As many as 3,000 Ukrainian soldiers have been killed since Russia invaded on February 24, President Volodymyr Zelensky said, as the two sides continue to offer radically different casualty estimates.
In an interview with CNN on Friday, the Ukrainian head of state said between 2,500 and 3,000 service members have been killed over the course of the conflict. He added that 10,000 more have been injured, and placed Russian casualties at around 20,000.
Moscow claims Kiev’s losses are significantly greater, with Colonel General Sergey Rudskoy estimating up to 14,000 killed and 16,000 wounded during a briefing late last month. In a more recent update issued on Friday, the Russian military outlined the number of Ukrainian vehicles and other gear it claimed to have destroyed, including 237 planes and helicopters, 2,213 tanks, 456 drones and 249 multiple rocket launch systems (MRLS).
Russia has similarly offered far lower figures for its own ranks, with Rudskoy acknowledging just over 1,300 deaths and some 3,800 injuries.
As of March 24 – one month into Moscow’s “special operation” – the NATO alliance estimated that 40,000 Russian soldiers had been taken off the battlefield, whether killed, captured or wounded, with as many as 15,000 dead.

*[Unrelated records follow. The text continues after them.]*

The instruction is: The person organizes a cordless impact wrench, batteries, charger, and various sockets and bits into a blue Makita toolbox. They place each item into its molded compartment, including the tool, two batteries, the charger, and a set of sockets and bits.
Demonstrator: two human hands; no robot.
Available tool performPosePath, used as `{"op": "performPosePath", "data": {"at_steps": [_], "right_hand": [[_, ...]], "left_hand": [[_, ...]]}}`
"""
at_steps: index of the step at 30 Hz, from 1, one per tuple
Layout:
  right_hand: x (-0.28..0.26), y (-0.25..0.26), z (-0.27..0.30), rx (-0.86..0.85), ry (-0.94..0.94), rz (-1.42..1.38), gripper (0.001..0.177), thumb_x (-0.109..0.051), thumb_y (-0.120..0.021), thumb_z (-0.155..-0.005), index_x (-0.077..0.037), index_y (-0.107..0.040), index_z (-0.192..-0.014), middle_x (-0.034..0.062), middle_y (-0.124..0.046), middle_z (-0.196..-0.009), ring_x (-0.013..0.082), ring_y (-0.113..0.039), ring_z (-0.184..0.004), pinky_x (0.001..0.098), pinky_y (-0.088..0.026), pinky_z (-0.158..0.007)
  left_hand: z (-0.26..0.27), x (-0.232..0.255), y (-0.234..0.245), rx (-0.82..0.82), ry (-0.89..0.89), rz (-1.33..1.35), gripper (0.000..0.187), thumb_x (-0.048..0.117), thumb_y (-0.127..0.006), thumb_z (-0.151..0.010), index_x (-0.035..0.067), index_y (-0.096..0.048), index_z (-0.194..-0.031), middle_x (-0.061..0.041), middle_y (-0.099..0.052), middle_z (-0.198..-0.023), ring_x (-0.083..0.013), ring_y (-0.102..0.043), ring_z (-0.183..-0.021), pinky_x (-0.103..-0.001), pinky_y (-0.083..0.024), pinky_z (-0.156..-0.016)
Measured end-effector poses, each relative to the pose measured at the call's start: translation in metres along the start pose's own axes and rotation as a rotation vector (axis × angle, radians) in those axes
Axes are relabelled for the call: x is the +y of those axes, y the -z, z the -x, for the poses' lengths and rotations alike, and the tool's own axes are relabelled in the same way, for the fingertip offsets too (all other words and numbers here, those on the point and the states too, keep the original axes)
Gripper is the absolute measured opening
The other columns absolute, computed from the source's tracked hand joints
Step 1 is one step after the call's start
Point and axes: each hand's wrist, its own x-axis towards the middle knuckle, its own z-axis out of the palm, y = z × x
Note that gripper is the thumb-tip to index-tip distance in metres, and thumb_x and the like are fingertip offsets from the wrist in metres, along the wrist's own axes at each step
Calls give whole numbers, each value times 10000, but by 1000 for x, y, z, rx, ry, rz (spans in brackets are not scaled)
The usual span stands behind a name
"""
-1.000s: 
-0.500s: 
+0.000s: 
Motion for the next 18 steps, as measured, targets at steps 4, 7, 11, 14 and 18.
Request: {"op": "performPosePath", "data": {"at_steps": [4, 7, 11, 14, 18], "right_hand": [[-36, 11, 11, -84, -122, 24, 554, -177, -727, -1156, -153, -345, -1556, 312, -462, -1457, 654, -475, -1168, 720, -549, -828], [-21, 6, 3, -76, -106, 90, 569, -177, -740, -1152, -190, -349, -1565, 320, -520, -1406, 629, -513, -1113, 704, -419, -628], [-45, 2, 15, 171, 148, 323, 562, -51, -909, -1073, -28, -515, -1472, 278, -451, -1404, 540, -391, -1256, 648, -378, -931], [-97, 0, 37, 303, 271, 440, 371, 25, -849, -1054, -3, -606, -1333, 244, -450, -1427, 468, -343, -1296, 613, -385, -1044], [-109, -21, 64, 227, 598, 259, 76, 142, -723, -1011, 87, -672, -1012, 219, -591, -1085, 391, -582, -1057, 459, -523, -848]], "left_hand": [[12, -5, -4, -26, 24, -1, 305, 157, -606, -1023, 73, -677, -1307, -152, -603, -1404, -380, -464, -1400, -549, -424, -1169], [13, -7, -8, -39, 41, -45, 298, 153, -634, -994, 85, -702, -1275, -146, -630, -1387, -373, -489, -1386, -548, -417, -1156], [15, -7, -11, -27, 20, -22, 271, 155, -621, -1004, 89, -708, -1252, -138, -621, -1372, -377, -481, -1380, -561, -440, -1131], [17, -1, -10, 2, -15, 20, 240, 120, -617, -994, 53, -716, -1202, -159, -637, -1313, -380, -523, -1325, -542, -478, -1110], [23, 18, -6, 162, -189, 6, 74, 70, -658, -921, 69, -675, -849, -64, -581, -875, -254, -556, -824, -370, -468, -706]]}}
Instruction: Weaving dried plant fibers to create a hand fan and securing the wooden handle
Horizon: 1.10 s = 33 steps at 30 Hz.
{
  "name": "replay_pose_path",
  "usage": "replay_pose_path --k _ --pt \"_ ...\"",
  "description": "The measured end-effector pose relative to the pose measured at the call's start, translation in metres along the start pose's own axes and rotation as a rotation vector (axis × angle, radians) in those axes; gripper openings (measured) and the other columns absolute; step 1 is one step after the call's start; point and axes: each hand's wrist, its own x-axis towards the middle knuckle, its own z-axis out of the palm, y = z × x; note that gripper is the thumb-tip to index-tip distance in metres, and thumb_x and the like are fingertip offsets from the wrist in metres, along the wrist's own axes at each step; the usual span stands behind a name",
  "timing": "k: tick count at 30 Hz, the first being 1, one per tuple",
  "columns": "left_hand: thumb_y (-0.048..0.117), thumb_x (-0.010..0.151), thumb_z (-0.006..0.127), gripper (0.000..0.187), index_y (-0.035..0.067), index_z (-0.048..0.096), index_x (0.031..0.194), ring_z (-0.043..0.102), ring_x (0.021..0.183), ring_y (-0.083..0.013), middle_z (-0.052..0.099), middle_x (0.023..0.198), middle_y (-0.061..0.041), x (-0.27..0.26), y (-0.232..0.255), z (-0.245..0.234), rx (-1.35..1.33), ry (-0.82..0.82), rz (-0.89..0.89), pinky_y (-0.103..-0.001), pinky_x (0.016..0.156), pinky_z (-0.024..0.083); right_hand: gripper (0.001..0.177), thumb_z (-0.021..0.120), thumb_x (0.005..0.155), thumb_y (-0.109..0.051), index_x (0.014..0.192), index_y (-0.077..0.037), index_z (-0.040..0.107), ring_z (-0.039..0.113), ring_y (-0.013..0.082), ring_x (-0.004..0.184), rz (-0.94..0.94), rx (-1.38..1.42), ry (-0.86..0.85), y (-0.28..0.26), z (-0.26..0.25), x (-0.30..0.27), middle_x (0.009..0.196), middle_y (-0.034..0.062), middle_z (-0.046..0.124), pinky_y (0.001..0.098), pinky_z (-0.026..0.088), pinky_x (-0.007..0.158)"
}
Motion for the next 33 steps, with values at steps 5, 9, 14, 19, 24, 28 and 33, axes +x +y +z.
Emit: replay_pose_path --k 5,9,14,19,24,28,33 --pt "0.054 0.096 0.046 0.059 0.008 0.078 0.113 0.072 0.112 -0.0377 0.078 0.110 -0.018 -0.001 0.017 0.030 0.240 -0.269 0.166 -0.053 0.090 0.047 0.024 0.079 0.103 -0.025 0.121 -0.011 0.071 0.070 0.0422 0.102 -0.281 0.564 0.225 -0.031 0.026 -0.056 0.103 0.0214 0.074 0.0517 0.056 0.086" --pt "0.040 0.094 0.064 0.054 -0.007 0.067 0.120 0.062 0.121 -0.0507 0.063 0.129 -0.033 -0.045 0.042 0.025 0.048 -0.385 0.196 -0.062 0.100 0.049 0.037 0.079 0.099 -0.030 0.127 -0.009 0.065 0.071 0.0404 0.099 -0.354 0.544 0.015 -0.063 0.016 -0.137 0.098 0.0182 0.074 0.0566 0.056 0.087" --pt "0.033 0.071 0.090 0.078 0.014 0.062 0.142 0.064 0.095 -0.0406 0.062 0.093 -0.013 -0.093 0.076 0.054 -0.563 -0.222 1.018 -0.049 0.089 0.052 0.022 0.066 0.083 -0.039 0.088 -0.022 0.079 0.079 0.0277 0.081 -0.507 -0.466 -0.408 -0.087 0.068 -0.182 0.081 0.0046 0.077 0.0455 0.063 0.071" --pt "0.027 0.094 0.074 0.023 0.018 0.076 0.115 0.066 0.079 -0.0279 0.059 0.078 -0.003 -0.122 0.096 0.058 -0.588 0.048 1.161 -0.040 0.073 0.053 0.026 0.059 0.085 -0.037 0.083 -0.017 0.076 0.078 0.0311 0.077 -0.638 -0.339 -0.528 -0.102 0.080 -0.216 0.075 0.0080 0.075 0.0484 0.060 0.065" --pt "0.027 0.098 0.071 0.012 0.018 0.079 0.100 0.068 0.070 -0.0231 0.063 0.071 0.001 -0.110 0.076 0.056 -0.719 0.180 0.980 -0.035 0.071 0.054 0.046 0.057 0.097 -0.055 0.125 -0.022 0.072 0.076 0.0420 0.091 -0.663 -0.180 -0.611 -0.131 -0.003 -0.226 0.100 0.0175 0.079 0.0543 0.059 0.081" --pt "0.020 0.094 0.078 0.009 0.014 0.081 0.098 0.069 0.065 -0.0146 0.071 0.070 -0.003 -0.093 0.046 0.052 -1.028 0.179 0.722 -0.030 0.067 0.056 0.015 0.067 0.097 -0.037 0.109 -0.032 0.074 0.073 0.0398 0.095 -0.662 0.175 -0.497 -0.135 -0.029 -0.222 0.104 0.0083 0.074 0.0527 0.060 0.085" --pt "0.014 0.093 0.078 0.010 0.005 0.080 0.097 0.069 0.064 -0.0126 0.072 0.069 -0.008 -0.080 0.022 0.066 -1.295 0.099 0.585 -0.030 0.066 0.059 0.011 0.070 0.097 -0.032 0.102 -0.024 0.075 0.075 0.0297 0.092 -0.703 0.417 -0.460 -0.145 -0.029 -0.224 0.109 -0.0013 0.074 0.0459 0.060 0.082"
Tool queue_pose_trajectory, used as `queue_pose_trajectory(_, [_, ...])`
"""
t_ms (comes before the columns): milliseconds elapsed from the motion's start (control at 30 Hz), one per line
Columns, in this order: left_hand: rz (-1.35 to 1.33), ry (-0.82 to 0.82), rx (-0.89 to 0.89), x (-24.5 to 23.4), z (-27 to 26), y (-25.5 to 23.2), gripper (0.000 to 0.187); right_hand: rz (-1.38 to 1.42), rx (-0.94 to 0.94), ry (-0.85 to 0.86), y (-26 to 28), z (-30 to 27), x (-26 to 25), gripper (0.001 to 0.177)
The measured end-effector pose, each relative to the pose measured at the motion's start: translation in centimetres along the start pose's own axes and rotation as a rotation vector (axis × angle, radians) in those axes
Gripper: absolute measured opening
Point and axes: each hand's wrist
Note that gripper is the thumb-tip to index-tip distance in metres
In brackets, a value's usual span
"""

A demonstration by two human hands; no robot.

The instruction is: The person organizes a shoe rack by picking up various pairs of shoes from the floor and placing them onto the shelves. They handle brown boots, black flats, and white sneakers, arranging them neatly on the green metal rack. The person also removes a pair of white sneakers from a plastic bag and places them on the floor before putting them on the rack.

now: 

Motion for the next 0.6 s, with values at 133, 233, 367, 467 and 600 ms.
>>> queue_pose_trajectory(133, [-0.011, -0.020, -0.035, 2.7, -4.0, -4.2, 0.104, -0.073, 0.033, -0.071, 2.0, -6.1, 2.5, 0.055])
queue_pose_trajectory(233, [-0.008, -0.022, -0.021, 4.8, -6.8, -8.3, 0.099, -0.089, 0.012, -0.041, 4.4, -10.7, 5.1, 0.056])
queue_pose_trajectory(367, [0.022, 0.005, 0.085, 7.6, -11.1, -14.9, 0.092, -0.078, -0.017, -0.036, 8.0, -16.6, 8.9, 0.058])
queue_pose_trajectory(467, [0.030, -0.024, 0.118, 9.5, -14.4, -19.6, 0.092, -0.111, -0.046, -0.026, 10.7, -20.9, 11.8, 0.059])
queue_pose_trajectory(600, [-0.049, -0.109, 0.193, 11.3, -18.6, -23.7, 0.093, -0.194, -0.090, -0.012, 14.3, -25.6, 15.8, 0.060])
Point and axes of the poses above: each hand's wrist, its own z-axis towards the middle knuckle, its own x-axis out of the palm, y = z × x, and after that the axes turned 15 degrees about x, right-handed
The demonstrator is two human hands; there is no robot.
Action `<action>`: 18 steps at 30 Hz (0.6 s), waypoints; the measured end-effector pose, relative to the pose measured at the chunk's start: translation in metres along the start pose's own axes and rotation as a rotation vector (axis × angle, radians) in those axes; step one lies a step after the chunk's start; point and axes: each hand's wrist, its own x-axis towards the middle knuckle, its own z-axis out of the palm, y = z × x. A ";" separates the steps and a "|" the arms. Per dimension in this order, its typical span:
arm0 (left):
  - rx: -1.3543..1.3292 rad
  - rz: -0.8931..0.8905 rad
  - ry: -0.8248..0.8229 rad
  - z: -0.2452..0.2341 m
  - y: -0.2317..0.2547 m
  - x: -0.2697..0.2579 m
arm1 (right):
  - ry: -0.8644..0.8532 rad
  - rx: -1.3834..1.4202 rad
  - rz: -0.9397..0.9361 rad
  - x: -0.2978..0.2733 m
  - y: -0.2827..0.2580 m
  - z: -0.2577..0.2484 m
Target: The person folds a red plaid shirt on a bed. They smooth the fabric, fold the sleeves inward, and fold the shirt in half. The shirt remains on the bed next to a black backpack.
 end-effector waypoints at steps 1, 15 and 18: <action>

While civilian fatalities have been difficult to tally amid the fighting, the United Nations reported a total of 1,932 non-combatants killed and 2,589 injured earlier this week. The majority are believed to have occurred in government-controlled territory, though 77 were killed in the break-away Donetsk and Luhansk regions. Artillery shells, air-dropped munitions and MRLS platforms continue to be the deadliest weapons on the battlefield, the UN said.
It’s unsurprising that the casualty counts vary so drastically, as Ukraine, Russia and Western powers each wage their own propaganda campaigns. In comments to NBC last week, unnamed US officials said the Joe Biden administration is “deploying declassified intelligence as part of an information war against Russia,” even when such information isn’t “rock solid.” Both Moscow and Kiev have been even more explicit in their efforts, with both banning a number of media outlets and political parties at home, while Russia has threatened harsh prison sentences for antiwar activists.